At a retreat about 2 years ago, the shaman in charge told all of us that the point of what we were doing was to get beyond the head and into the heart. He was completely correct, but maybe, it was in an even deeper manner than he realized.

Mahayana Buddhism urges practitioners to rouse bodhicittaBodhicitta is translated usually as awakened mind or awakened heart and sometimes as noble mind or noble heart. The point I want to pull out here is that mind and heart are not clearly distinguished as separate in this Sanskrit word. When we Westerners say “mind”, we generally think only of the intellect, but ultimately, mind is all of our experience. All experiences we have in our lives are filtered by our mind. Our emotions, our thoughts, our perceptions, all take place within our receptive engagement with the universe–consciousness: mind. If anything, part of our problem as Westerners is that our usage of these words has tried to split out emotions, “heart”, from what we’ve made into a more idea-laden space of “mind”. However, psychology would show us that even emotions are tempered by our concepts, (hi)stories, and social constructs. Our experience of heart is not separate from our experience of mind. It really is Heartmind (inspired by Sanskrit’s lack of clear distinction between the two).

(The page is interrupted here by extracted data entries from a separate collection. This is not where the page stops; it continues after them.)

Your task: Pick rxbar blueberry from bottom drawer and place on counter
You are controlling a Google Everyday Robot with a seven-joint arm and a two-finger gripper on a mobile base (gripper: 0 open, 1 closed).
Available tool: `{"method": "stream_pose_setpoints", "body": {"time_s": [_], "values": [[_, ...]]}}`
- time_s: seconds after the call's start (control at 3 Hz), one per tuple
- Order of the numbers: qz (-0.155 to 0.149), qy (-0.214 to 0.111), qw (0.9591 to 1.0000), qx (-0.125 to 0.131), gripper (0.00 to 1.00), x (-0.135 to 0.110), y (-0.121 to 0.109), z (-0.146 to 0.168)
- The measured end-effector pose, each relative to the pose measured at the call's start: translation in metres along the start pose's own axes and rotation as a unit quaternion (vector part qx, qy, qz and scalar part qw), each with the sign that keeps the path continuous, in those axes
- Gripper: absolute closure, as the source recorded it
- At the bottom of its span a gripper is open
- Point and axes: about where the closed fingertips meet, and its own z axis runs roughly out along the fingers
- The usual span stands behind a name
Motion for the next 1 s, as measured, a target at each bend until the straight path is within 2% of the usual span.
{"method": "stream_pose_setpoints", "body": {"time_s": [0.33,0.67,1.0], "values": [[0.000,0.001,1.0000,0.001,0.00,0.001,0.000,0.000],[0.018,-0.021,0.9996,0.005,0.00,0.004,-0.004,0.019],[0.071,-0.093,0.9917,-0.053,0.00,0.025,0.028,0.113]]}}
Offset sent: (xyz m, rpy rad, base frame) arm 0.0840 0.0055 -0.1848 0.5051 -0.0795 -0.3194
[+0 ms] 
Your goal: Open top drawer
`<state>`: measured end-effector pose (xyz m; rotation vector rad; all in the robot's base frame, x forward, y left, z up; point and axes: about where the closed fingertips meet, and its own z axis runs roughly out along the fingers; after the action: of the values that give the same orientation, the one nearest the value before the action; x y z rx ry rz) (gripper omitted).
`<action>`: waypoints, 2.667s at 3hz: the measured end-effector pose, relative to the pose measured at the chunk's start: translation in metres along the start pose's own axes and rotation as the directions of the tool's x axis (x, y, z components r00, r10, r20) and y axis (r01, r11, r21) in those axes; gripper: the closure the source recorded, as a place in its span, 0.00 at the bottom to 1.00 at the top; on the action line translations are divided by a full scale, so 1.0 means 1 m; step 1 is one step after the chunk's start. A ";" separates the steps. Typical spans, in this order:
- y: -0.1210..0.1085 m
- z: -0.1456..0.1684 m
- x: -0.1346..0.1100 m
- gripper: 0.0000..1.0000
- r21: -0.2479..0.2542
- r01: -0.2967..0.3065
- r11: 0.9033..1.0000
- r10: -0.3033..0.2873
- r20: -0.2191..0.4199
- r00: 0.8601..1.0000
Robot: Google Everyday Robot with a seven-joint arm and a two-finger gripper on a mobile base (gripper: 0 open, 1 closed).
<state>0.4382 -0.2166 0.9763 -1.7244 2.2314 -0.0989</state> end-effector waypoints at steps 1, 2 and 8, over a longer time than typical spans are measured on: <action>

Opening the heart and traveling into its depths then is both getting beyond the head AND awakening the mind–the heartmind. Really reaching into these depths of mindheart is stepping past all of our identifications and constructs. It’s finding the empty and open potential for all unfolding in this moment–sheer luminosity. We can call it creative force, Source, Tao, or buddha-nature, but opening to this emptiness behind/within All, shunyata, is the great spiritual journey of the warrior who seeks to awaken the heart. Seeing this, even briefly, goes beyond intellectual constructs of self and lights the abundant fire of compassion that is bodhicitta; it makes the awakened heartmind beat with abundance.


Life is a dream,
the years pass by like flowing waters.
Glamour and glory are transient as autumn smoke;
what tragedy–for with the sun set deeply in the west,
still there are those
lost among paths of disillusionment.

Our heart should be clear as ice.
Forget all the worldly nonsense.
Sit calmly, breathe quietly, heart bright and spotless as an empty mirror.
This is the path to the Buddha’s table.

The Book of the Heart: Embracing the Tao, Loy Ching-Yuen, “On Tao: §3”

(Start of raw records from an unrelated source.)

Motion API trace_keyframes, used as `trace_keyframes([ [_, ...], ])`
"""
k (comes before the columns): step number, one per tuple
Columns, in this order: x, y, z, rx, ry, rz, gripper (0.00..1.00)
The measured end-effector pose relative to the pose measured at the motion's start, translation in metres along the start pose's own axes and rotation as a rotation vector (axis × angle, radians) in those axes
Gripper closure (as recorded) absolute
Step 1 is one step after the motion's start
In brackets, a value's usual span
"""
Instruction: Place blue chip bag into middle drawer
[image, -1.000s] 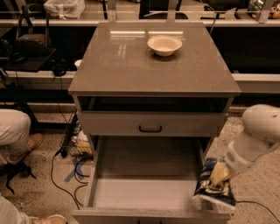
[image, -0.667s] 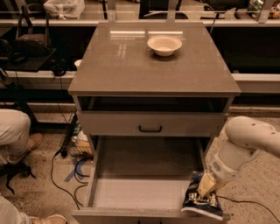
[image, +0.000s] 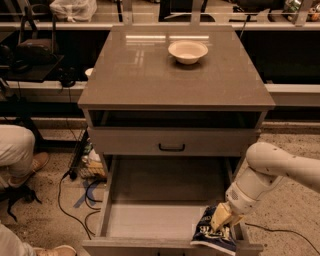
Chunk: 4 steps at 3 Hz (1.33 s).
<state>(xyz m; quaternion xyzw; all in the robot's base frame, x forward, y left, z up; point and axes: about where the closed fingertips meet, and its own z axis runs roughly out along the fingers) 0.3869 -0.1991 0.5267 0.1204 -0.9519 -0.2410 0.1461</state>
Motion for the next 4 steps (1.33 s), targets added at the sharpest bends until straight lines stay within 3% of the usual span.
trace_keyframes([
  [2,-0.032,0.014,-0.007,-0.059,-0.128,0.074,1.00],
  [4,-0.051,0.026,0.009,-0.106,-0.093,0.048,0.59],
])
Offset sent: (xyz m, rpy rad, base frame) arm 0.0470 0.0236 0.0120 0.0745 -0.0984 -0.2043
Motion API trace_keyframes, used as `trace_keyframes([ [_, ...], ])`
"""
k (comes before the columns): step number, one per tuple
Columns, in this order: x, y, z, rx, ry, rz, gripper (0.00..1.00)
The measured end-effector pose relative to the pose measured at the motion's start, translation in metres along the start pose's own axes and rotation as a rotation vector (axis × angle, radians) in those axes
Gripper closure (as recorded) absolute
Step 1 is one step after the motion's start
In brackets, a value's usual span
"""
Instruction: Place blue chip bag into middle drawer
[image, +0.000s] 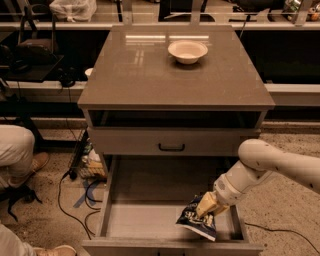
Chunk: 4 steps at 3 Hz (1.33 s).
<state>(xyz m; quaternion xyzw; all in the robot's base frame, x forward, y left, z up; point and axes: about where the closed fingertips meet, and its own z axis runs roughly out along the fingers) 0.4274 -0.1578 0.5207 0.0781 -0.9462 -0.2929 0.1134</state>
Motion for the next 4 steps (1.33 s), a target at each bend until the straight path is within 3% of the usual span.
trace_keyframes([
  [2,-0.009,-0.008,-0.001,-0.031,-0.008,0.003,0.13],
  [3,-0.013,-0.026,-0.018,-0.024,-0.040,0.013,0.00],
  [4,-0.017,-0.064,-0.055,0.004,-0.084,0.041,0.00],
])
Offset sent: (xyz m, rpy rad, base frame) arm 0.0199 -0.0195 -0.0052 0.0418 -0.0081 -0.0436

May this inspire other warriors to rouse bodhicitta and let their heartminds overflow with abundance. May the training of self, the harnessing of the process of walking the path–the trained elephant–act as a guide and inspiration on the path.

Gassho!

Heartbreak Wisdom Journal — Entry 11: Just Live

The following is a long quote from Dainin Katagiri’s You Have to Say Something: Manifesting Zen Insight. When I read this for the first time a couple of months ago, it took my breath away. It’s been a guiding principle for practice and daily life, by that I mean practicing through the moments of daily life, ever since. If there’s something that has gotten me through the difficulties apparent in my last two Heartbreak Wisdom Journal entries, it’s wise teachings like this. If you don’t find a way to handle each day well and with equanimity, you’ll yearn for escape, and when going through negative emotional terrain, this yearning for escape can be most dire and dark. I hope that you too will be inspired by this and use it as a compass in your daily life as well.

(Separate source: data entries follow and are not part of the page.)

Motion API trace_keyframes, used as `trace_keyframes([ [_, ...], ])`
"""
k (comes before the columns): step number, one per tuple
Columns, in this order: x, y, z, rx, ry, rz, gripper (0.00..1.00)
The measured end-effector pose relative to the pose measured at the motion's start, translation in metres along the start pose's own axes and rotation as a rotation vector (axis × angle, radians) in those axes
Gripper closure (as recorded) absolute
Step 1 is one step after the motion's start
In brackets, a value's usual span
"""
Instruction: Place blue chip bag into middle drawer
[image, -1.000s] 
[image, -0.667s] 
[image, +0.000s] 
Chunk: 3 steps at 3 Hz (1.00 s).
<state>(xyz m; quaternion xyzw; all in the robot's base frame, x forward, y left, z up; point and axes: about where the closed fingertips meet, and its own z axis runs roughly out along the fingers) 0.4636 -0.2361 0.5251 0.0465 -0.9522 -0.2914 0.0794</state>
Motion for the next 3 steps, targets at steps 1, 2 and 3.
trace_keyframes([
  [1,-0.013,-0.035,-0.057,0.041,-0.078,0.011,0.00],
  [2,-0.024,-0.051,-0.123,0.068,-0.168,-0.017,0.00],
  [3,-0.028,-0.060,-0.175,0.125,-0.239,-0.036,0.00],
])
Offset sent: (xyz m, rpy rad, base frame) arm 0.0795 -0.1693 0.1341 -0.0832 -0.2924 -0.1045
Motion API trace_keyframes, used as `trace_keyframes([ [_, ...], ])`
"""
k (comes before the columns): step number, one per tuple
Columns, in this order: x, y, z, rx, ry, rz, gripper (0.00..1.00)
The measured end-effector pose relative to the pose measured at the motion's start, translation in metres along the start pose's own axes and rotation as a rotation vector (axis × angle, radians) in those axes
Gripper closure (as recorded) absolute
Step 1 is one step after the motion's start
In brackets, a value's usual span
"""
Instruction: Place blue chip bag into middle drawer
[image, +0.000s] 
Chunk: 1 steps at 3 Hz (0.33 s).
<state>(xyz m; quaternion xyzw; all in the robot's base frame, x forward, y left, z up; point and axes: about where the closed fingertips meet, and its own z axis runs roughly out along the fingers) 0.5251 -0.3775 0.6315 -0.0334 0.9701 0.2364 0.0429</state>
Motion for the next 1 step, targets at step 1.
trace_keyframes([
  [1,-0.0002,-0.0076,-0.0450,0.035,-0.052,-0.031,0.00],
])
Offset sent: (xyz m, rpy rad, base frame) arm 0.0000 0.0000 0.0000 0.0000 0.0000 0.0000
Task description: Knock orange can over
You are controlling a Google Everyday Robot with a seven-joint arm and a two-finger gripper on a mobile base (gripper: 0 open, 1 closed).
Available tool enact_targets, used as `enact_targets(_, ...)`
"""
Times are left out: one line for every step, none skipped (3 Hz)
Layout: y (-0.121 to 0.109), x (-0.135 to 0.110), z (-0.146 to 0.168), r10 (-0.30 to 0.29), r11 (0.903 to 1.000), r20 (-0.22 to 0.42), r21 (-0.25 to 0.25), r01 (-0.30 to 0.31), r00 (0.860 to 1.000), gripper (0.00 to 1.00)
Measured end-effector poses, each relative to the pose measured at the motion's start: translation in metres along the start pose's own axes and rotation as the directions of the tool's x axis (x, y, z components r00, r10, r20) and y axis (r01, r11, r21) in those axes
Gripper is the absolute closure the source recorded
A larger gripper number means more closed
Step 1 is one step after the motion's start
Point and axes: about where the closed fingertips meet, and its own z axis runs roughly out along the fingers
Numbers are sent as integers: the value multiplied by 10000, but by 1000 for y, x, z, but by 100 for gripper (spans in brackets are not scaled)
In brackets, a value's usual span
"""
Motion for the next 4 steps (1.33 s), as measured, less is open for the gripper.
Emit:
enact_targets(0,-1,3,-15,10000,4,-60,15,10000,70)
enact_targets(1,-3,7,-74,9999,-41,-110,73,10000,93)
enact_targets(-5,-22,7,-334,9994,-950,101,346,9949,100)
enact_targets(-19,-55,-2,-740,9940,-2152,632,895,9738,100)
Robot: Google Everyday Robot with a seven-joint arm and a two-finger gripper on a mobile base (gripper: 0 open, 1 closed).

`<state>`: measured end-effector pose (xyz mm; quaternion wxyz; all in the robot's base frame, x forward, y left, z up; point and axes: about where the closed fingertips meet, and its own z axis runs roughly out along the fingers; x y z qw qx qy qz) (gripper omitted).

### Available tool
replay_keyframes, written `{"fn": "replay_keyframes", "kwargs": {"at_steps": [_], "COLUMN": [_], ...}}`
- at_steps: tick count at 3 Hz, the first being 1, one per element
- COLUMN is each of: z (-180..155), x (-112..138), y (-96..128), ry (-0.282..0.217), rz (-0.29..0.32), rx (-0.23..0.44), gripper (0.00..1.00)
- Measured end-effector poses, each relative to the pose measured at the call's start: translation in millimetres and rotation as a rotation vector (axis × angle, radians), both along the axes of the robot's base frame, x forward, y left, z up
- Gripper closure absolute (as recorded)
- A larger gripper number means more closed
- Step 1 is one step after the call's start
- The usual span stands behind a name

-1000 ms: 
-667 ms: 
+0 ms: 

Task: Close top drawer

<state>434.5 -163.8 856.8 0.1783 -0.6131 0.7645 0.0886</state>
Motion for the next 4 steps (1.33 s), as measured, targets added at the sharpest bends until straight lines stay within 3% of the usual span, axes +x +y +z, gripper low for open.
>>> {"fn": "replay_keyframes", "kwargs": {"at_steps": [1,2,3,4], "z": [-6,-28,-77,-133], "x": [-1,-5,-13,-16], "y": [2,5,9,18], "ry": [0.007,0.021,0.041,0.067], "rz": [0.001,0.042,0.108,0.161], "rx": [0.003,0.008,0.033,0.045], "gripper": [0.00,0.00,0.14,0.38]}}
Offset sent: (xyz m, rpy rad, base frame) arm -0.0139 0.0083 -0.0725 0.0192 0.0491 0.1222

As I mentioned, it is easy to become fed up with daily routine. You do the same thing, day after day, until finally you don’t know what the purpose of human life is. Human life just based on daily routine seems like a huge trap. We don’t want to look at this, so we don’t pay attention to daily routine. We get up in the morning and have breakfast, but we don’t pay attention to breakfast. Quickly and carelessly, we drink coffee and go to work.

But if you don’t pay attention, you will eat breakfast recklessly, you will go to work recklessly, you will drive recklessly, and you will go to sleep recklessly. Finally, you will be fed up with your daily routine. This is human suffering, and it fills everyday life.

The important point is that we can neither escape everyday life nor ignore it. We have to live by means of realizing the original nature of the self right in the middle of daily routine, without destroying daily routine, and without attaching to it. When it is time to get up, just get up. Even though you don’t like it, just get up. Getting up will free you from the fact that you have to get up.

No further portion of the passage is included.